##### DATA FOR THIS EXERCISE

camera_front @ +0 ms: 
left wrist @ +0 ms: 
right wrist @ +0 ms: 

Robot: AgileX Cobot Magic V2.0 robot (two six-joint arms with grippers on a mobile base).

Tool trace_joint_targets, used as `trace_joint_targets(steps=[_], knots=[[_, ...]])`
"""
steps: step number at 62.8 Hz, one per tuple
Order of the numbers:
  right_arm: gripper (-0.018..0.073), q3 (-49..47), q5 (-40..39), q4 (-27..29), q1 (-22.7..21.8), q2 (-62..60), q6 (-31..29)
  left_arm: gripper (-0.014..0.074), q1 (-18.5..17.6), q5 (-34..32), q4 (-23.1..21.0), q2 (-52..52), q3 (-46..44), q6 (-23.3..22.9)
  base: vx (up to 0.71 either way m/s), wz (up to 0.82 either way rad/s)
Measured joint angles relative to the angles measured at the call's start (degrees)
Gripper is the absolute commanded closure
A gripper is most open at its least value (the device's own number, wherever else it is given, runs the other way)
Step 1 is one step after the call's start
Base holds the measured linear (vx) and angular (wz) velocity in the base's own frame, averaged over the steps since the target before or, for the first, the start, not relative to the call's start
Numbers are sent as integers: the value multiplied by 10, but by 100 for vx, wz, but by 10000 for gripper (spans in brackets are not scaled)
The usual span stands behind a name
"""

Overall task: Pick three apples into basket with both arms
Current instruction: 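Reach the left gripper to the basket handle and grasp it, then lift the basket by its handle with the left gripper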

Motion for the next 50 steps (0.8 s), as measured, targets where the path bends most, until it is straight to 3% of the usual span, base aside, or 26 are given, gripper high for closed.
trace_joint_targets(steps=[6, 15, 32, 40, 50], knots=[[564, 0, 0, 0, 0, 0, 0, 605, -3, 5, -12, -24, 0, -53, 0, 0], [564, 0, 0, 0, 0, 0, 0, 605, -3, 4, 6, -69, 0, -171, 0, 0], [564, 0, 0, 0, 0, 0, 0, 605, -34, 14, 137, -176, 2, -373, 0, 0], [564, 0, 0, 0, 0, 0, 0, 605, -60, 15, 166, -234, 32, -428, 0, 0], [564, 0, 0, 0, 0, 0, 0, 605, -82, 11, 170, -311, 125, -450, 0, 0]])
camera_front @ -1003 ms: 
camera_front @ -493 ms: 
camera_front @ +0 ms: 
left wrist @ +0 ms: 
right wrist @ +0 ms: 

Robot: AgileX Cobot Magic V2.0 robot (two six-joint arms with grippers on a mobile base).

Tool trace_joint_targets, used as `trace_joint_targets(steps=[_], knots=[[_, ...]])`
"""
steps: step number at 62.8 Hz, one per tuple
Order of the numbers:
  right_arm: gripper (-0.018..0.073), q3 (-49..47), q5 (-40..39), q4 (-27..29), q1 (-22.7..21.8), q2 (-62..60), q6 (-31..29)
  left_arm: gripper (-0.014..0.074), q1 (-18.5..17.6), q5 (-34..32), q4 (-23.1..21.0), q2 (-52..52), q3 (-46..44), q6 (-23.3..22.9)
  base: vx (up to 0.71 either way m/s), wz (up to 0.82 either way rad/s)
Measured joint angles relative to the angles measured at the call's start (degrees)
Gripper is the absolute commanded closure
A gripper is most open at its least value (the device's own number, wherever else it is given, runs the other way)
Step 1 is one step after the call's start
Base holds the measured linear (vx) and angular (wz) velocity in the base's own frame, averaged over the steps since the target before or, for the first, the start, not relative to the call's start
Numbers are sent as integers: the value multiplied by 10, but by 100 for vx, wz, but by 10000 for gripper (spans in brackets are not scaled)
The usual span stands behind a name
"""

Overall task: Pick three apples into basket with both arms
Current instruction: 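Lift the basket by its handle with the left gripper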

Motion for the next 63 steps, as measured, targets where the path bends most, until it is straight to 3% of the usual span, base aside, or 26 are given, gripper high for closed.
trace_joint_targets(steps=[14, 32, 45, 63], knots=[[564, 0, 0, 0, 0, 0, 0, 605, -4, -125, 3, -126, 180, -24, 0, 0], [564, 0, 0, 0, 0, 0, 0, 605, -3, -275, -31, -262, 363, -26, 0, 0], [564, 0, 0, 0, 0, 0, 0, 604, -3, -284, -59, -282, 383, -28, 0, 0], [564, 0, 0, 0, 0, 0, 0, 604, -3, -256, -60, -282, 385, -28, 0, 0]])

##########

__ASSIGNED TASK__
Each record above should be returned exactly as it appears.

__FINISHED EXERCISE__
camera_front @ +0 ms: 
left wrist @ +0 ms: 
right wrist @ +0 ms: 

Robot: AgileX Cobot Magic V2.0 robot (two six-joint arms with grippers on a mobile base).

Tool trace_joint_targets, used as `trace_joint_targets(steps=[_], knots=[[_, ...]])`
"""
steps: step number at 62.8 Hz, one per tuple
Order of the numbers:
  right_arm: gripper (-0.018..0.073), q3 (-49..47), q5 (-40..39), q4 (-27..29), q1 (-22.7..21.8), q2 (-62..60), q6 (-31..29)
  left_arm: gripper (-0.014..0.074), q1 (-18.5..17.6), q5 (-34..32), q4 (-23.1..21.0), q2 (-52..52), q3 (-46..44), q6 (-23.3..22.9)
  base: vx (up to 0.71 either way m/s), wz (up to 0.82 either way rad/s)
Measured joint angles relative to the angles measured at the call's start (degrees)
Gripper is the absolute commanded closure
A gripper is most open at its least value (the device's own number, wherever else it is given, runs the other way)
Step 1 is one step after the call's start
Base holds the measured linear (vx) and angular (wz) velocity in the base's own frame, averaged over the steps since the target before or, for the first, the start, not relative to the call's start
Numbers are sent as integers: the value multiplied by 10, but by 100 for vx, wz, but by 10000 for gripper (spans in brackets are not scaled)
The usual span stands behind a name
"""

Overall task: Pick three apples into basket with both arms
Current instruction: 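Reach the left gripper to the basket handle and grasp it, then lift the basket by its handle with the left gripper
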
Motion for the next 50 steps (0.8 s), as measured, targets where the path bends most, until it is straight to 3% of the usual span, base aside, or 26 are given, gripper high for closed.
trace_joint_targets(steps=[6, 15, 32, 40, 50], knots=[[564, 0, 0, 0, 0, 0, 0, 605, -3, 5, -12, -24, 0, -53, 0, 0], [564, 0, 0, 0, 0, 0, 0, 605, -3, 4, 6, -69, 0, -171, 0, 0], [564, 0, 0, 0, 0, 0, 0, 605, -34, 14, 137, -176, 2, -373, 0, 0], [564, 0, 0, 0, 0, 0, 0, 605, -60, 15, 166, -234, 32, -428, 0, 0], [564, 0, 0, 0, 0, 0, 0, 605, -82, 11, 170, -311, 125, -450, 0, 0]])
camera_front @ -1003 ms: 
camera_front @ -493 ms: 
camera_front @ +0 ms: 
left wrist @ +0 ms: 
right wrist @ +0 ms: 

Robot: AgileX Cobot Magic V2.0 robot (two six-joint arms with grippers on a mobile base).

Tool trace_joint_targets, used as `trace_joint_targets(steps=[_], knots=[[_, ...]])`
"""
steps: step number at 62.8 Hz, one per tuple
Order of the numbers:
  right_arm: gripper (-0.018..0.073), q3 (-49..47), q5 (-40..39), q4 (-27..29), q1 (-22.7..21.8), q2 (-62..60), q6 (-31..29)
  left_arm: gripper (-0.014..0.074), q1 (-18.5..17.6), q5 (-34..32), q4 (-23.1..21.0), q2 (-52..52), q3 (-46..44), q6 (-23.3..22.9)
  base: vx (up to 0.71 either way m/s), wz (up to 0.82 either way rad/s)
Measured joint angles relative to the angles measured at the call's start (degrees)
Gripper is the absolute commanded closure
A gripper is most open at its least value (the device's own number, wherever else it is given, runs the other way)
Step 1 is one step after the call's start
Base holds the measured linear (vx) and angular (wz) velocity in the base's own frame, averaged over the steps since the target before or, for the first, the start, not relative to the call's start
Numbers are sent as integers: the value multiplied by 10, but by 100 for vx, wz, but by 10000 for gripper (spans in brackets are not scaled)
The usual span stands behind a name
"""

Overall task: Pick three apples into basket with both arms
Current instruction: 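Lift the basket by its handle with the left gripper
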
Motion for the next 63 steps, as measured, targets where the path bends most, until it is straight to 3% of the usual span, base aside, or 26 are given, gripper high for closed.
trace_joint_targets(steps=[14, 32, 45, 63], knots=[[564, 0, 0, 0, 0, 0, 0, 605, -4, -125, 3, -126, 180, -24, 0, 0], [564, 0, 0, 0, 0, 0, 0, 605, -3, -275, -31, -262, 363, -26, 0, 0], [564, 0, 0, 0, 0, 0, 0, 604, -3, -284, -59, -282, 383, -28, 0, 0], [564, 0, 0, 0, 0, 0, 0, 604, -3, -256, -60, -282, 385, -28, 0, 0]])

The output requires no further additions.